▶ _REQUIRED WORK_
A word-for-word copy of the lines below, starting at the line with "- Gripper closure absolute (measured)" and ending at the last one, is what you should give. Omit every picture.

*** INFORMATION SUPPLIED Section Begins ***

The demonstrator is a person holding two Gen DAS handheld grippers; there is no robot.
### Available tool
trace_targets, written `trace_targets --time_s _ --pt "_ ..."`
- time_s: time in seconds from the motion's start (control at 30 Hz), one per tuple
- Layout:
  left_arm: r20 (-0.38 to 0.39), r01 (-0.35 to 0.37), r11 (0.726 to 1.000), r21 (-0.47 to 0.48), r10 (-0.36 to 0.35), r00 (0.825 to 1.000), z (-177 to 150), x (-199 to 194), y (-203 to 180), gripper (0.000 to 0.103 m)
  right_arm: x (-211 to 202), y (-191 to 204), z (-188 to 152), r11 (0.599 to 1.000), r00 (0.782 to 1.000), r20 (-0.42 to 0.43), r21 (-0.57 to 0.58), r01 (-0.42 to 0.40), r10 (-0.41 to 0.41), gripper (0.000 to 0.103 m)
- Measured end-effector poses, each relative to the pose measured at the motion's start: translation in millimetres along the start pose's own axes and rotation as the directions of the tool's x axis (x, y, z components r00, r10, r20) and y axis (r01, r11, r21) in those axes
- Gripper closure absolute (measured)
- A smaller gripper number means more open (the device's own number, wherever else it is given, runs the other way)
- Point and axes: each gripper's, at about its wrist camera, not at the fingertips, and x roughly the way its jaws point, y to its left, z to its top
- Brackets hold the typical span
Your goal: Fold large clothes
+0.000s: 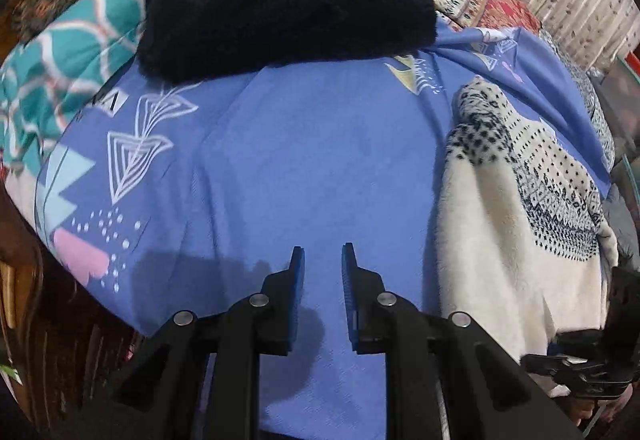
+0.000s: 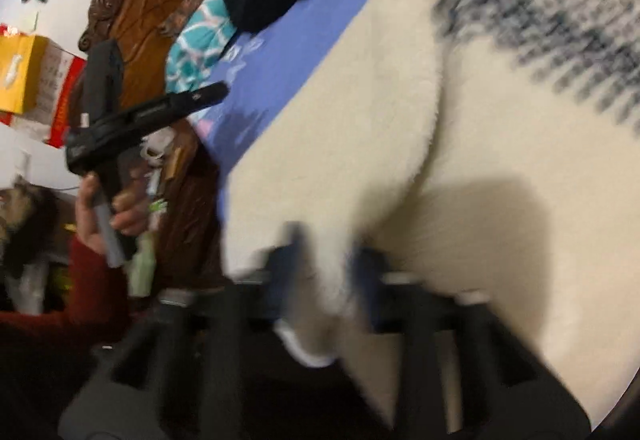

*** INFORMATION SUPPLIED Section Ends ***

▶ _RESPONSE TO THIS TASK_
- Gripper closure absolute (measured)
- A smaller gripper number means more open (the device's own number, wherever else it is given, runs the other way)
- Point and axes: each gripper's, at about its wrist camera, not at the fingertips, and x roughly the way its jaws point, y to its left, z to its top
- Brackets hold the typical span
Your goal: Fold large clothes
+0.000s: 
+0.000s: 

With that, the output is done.